FILE PHOTO: People line up outside Kentucky Career Center prior to its opening to find assistance with their unemployment claims in Frankfort, Kentucky, U.S. June 18, 2020. REUTERS/Bryan Woolston
People wait outside Kentucky Career Center in Frankfort Reuters


  • US jobless claims for the week that ended Saturday totaled 1.4 million, the Labor Department said Thursday. That came in above the consensus economist estimate of 1.3 million.
  • Thursday’s report — which marked an increase over the prior period — ended a 15-week streak of declines. It also brought total filings over an 18-week period to nearly 53 million.
  • Continuing claims, the aggregate total of people receiving unemployment benefits, totaled 16.2 million for the week that ended July 11.

More than a million Americans filed for unemployment benefits last week, reflecting the continued high level of pandemic-induced layoffs as the US rolls back its economic-reopening efforts.

New US weekly jobless claims totaled 1.42 million in the week that ended Saturday, the Labor Department reported Thursday. That was above the consensus economist estimate of 1.3 million compiled by Bloomberg. It also exceeded the prior week’s 1.3 million filings, marking the first increase in 15 weeks.

In just a few months, the nearly 53 million unemployment claims filed during the coronavirus pandemic have far surpassed the 37 million during the 18-month Great Recession. The latest figure is more than double the 665,000 filed during the Great Recession’s worst week.

“The rising unemployment claims is a deeply concerning sign as the $600 weekly unemployment benefits soon expire for tens of millions of unemployed Americans,” said Glassdoor senior economist Daniel Zhao.  “The combined effect of rising layoffs, expiring unemployment benefits and escalating coronavirus outbreaks sets up a perfect economic storm that could easily derail the weakening economy’s fledgling recovery.”

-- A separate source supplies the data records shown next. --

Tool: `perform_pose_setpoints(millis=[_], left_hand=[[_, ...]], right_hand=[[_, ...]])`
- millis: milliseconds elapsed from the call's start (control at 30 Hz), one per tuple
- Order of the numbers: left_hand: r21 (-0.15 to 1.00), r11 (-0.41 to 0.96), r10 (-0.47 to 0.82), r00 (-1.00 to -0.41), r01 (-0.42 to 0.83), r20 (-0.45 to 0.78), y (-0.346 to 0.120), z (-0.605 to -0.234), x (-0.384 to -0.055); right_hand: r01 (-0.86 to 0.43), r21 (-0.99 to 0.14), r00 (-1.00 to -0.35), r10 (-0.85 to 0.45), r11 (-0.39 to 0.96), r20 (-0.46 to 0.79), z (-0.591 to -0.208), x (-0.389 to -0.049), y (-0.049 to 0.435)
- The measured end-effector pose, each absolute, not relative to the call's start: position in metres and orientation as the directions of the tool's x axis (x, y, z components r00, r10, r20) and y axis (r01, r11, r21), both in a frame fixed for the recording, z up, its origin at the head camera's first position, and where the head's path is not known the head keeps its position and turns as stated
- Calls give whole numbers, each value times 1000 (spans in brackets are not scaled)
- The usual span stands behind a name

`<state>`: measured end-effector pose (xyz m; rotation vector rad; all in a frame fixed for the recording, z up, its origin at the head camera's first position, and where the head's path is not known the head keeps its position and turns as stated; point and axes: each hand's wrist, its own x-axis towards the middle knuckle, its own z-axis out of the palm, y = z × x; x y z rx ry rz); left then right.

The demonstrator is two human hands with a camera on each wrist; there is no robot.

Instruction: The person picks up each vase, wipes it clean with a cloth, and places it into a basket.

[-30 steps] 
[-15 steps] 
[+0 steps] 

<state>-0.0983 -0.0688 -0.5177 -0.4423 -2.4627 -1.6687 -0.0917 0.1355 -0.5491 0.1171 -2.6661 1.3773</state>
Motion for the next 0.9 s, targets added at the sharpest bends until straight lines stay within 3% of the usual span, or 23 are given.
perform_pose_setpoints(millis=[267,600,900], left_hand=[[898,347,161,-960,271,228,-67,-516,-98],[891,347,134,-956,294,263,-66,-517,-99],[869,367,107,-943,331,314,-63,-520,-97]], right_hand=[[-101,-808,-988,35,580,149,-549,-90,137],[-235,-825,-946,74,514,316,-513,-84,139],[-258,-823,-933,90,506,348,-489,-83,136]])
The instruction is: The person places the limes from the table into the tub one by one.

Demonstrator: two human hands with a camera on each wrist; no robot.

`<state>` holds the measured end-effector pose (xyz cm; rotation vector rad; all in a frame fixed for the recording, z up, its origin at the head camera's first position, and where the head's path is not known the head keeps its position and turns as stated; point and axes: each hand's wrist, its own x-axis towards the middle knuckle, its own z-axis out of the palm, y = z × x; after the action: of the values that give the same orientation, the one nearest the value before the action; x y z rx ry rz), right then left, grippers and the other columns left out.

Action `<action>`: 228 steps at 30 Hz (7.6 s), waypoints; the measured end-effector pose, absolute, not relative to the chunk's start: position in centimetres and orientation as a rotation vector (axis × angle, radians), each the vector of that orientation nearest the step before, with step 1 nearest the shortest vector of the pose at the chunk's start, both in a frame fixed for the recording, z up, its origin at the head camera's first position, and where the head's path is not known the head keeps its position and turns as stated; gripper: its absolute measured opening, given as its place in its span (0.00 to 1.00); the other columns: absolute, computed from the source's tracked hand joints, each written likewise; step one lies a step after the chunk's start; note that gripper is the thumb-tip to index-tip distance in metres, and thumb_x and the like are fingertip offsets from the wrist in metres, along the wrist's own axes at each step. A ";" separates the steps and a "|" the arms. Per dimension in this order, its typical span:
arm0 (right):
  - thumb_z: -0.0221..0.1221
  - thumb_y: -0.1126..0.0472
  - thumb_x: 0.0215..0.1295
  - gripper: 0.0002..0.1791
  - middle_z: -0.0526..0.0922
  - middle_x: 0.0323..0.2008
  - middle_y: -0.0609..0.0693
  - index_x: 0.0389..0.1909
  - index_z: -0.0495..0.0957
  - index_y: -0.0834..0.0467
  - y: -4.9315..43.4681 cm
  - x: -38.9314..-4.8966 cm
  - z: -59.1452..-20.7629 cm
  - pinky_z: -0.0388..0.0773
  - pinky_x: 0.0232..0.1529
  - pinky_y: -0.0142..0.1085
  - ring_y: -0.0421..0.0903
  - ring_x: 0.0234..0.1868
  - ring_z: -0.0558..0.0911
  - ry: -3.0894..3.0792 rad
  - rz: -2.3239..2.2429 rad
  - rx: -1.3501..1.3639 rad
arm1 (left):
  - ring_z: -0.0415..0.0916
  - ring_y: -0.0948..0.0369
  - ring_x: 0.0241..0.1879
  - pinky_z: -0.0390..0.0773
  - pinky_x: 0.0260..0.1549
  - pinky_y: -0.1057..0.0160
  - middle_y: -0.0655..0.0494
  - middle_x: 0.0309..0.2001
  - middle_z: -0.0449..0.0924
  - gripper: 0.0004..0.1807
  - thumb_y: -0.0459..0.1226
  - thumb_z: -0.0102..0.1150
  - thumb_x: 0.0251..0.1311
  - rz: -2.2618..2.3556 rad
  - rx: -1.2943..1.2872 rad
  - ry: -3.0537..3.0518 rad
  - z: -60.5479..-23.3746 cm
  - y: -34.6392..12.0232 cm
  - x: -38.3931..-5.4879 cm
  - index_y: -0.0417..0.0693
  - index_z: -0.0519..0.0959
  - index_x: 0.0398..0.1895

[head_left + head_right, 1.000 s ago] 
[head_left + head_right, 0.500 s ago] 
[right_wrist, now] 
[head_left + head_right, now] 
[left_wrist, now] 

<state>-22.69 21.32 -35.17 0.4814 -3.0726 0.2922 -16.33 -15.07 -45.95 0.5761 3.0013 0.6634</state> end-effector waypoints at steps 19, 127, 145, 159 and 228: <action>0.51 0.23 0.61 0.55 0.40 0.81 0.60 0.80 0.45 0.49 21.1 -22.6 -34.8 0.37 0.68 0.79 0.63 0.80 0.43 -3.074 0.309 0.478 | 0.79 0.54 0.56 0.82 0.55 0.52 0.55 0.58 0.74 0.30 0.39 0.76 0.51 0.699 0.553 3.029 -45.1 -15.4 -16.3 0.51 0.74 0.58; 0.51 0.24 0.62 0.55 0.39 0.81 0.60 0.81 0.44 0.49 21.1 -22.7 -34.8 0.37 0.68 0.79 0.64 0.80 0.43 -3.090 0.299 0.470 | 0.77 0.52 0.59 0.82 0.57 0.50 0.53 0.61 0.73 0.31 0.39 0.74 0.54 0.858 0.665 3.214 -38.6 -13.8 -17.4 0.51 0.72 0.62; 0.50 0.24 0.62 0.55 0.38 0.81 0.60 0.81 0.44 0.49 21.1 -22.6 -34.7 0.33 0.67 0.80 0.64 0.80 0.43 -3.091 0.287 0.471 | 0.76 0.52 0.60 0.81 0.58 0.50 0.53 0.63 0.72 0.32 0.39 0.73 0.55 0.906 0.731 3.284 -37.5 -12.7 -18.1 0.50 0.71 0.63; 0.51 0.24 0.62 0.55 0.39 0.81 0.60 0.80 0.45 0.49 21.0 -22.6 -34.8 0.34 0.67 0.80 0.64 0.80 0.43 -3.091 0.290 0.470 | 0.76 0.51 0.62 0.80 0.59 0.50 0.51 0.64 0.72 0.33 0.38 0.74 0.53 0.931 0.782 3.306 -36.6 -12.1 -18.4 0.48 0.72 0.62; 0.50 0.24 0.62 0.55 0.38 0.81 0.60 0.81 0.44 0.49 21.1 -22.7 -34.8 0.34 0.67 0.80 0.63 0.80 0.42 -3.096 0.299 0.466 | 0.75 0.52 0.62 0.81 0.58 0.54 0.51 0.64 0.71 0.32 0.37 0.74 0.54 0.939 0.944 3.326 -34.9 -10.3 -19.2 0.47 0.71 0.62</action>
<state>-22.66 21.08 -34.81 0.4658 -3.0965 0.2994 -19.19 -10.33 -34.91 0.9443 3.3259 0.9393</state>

initial claims week ending 7 18
Andy Kiersz / Business Insider


Continuing claims, which represent the aggregate total of people receiving unemployment benefits, came in at 16.2 million for the week that ended July 4, a decline from the prior period’s revised number.

The stubbornly high weekly claims for unemployment insurance add to growing concerns that the economic recovery from the pandemic-induced recession is slowing. As coronavirus cases increase in some states, reopening plans have been paused or rolled back, hampering economic activity.

“The combination of the resurgence of COVID-19, especially across the Sun Belt, bankruptcies, and secondary layoffs finally stopped the decline,” said Robert Frick, corporate economist at Navy Federal Credit Union. “Expect more forecasts for the third quarter expansion to be revised down, and expect everything from retail sales to consumer confidence to take a hit.”

There are further risks on the horizon for the economic recovery and unemployment benefits. At the end of the month, the additional $600 weekly boost to unemployment benefits is set to expire, slashing that income for the millions of Americans receiving it.

On Wednesday, Senate Republicans reached an agreement on how to move forward in negotiations over the potential $1 trillion stimulus relief package that has been proposed. The Republican plan will extend unemployment benefits based on about 70% wage replacement, Treasury Secretary Steven Mnuchin said Thursday.

In the week ending July 18, 49 states reported 974,999 initial claims for Pandemic Unemployment Assistance, the program that extends benefits to gig workers and independent contractors. The total number of people claiming benefits in all programs was 31.8 million in the week ending July 4, a decrease from the previous report.